Give the lines below again exactly, starting with the line that holds "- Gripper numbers" and going on through the line that holds "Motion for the".

GIVEN MATERIAL –

╭──

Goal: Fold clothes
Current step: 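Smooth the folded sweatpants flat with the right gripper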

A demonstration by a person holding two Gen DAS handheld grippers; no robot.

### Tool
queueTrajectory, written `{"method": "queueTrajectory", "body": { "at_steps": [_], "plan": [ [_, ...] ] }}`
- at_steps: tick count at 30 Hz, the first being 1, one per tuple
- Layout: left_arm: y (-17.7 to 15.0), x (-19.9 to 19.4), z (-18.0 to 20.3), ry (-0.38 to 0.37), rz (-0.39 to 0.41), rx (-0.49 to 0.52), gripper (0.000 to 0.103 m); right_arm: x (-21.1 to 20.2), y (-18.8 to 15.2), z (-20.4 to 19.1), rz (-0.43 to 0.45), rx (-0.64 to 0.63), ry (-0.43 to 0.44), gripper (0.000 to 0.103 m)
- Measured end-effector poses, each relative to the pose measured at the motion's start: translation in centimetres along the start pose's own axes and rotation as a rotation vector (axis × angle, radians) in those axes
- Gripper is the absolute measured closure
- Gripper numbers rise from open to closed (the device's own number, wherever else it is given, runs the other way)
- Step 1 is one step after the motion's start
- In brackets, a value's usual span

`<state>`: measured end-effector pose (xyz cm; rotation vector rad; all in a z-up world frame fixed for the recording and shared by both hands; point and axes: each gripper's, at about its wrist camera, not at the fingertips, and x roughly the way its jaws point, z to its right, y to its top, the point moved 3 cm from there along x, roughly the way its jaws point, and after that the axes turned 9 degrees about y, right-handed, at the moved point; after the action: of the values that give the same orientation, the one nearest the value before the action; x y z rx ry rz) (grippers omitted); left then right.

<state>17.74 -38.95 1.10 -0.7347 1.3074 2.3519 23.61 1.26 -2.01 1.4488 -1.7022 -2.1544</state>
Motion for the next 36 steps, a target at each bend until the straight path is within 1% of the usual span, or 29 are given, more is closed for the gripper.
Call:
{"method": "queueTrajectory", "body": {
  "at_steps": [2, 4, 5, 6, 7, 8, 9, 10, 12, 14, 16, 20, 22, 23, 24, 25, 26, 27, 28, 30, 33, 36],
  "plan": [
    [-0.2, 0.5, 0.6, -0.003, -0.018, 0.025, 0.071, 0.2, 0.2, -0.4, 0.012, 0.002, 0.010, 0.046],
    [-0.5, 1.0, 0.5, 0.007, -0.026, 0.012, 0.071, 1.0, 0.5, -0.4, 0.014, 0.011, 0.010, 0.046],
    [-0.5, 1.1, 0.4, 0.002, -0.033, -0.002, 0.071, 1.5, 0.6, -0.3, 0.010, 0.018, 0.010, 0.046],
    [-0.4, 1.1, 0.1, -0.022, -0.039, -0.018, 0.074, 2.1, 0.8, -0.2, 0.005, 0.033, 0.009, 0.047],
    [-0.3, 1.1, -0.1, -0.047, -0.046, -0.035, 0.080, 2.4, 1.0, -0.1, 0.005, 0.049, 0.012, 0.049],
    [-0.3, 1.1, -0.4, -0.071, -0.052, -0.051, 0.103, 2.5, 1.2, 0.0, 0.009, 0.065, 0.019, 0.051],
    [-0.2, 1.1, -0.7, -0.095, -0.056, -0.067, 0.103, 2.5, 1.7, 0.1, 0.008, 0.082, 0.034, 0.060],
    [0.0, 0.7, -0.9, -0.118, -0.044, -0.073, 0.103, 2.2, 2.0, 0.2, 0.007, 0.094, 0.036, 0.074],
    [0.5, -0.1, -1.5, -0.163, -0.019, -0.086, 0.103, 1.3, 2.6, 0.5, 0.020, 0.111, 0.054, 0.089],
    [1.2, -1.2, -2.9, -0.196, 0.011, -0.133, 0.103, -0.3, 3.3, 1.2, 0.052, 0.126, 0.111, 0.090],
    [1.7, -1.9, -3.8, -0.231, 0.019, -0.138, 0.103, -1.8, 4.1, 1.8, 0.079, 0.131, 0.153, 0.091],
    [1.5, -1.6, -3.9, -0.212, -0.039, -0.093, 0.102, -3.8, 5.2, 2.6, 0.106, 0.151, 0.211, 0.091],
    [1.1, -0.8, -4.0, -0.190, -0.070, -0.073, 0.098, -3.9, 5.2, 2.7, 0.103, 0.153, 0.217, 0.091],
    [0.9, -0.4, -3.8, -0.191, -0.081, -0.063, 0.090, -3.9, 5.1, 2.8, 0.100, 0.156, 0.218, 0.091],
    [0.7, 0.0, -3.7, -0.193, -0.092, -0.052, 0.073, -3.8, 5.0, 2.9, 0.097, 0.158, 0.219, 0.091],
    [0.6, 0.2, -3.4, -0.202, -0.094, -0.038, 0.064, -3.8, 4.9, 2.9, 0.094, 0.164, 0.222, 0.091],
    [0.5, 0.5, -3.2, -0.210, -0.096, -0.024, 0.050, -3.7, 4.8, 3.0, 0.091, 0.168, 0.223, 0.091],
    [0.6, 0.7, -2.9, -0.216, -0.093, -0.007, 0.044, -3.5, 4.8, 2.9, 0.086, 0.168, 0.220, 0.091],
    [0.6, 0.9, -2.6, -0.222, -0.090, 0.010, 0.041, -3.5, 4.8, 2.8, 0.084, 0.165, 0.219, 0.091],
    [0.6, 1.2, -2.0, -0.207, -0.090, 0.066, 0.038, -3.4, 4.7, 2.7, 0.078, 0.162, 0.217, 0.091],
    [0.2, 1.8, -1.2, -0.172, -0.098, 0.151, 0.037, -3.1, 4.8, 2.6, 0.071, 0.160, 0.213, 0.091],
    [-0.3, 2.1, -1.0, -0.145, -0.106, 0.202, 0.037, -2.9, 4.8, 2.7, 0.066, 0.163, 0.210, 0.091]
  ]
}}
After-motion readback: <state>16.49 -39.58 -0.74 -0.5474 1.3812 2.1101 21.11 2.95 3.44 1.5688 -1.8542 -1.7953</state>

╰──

RESULT FOR THIS TASK –
- Gripper numbers rise from open to closed (the device's own number, wherever else it is given, runs the other way)
- Step 1 is one step after the motion's start
- In brackets, a value's usual span

`<state>`: measured end-effector pose (xyz cm; rotation vector rad; all in a z-up world frame fixed for the recording and shared by both hands; point and axes: each gripper's, at about its wrist camera, not at the fingertips, and x roughly the way its jaws point, z to its right, y to its top, the point moved 3 cm from there along x, roughly the way its jaws point, and after that the axes turned 9 degrees about y, right-handed, at the moved point; after the action: of the values that give the same orientation, the one nearest the value before the action; x y z rx ry rz) (grippers omitted); left then right.

<state>17.74 -38.95 1.10 -0.7347 1.3074 2.3519 23.61 1.26 -2.01 1.4488 -1.7022 -2.1544</state>
Motion for the next 36 steps, a target at each bend until the straight path is within 1% of the usual span, or 29 are given, more is closed for the gripper.

There is no more to this output.